**The task:** Scan the lines below for the word "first". Copy each line you find it in.
(Beginning of Records for processing)
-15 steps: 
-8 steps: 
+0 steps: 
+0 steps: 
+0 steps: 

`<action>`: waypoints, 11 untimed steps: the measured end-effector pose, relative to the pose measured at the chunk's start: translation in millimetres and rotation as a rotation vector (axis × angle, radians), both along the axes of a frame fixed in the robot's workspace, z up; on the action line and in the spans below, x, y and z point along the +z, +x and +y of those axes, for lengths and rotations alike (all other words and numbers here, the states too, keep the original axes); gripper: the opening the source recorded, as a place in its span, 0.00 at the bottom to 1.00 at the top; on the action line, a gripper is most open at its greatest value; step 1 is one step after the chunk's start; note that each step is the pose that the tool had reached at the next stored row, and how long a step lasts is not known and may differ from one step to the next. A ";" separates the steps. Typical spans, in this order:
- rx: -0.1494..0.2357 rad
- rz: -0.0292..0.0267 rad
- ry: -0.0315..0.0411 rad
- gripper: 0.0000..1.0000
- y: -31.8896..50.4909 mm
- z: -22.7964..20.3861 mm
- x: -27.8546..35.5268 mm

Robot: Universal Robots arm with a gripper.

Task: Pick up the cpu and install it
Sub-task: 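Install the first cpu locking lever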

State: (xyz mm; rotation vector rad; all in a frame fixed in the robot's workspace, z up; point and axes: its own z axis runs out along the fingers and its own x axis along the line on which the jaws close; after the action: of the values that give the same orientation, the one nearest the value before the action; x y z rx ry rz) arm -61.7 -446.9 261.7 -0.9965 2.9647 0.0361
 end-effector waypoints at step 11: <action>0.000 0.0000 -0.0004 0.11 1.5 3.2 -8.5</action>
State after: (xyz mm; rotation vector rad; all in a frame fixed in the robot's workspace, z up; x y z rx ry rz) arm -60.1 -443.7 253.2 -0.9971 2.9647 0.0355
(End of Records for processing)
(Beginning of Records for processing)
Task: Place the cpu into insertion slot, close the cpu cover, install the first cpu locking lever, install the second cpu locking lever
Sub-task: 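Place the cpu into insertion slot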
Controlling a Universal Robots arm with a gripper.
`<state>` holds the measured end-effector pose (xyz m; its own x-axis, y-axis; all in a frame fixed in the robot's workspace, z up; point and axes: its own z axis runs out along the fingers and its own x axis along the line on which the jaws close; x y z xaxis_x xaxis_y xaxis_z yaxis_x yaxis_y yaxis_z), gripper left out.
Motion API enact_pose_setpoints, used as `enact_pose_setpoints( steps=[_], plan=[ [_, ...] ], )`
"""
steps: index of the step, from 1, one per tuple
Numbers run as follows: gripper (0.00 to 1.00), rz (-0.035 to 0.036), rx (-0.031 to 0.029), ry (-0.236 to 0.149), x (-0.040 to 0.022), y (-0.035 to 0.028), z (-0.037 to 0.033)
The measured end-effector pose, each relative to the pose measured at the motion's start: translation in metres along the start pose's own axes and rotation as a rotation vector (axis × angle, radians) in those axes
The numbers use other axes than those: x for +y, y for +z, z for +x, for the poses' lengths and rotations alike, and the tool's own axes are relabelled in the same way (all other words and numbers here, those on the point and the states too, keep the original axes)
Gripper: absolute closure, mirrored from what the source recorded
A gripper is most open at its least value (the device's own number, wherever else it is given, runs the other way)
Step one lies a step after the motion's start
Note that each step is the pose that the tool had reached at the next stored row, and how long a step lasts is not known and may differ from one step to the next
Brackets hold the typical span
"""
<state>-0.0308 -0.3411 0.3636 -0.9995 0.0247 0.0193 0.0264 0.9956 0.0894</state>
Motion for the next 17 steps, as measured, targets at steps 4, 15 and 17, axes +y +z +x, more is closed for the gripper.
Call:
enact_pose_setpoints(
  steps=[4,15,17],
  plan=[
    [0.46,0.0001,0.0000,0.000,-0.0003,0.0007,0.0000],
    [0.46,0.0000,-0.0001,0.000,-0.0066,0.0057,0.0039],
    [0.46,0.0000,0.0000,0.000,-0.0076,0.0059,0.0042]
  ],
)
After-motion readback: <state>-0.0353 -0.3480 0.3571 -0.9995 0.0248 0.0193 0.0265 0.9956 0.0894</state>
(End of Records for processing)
**Exercise answer:**
Sub-task: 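Install the first cpu locking lever
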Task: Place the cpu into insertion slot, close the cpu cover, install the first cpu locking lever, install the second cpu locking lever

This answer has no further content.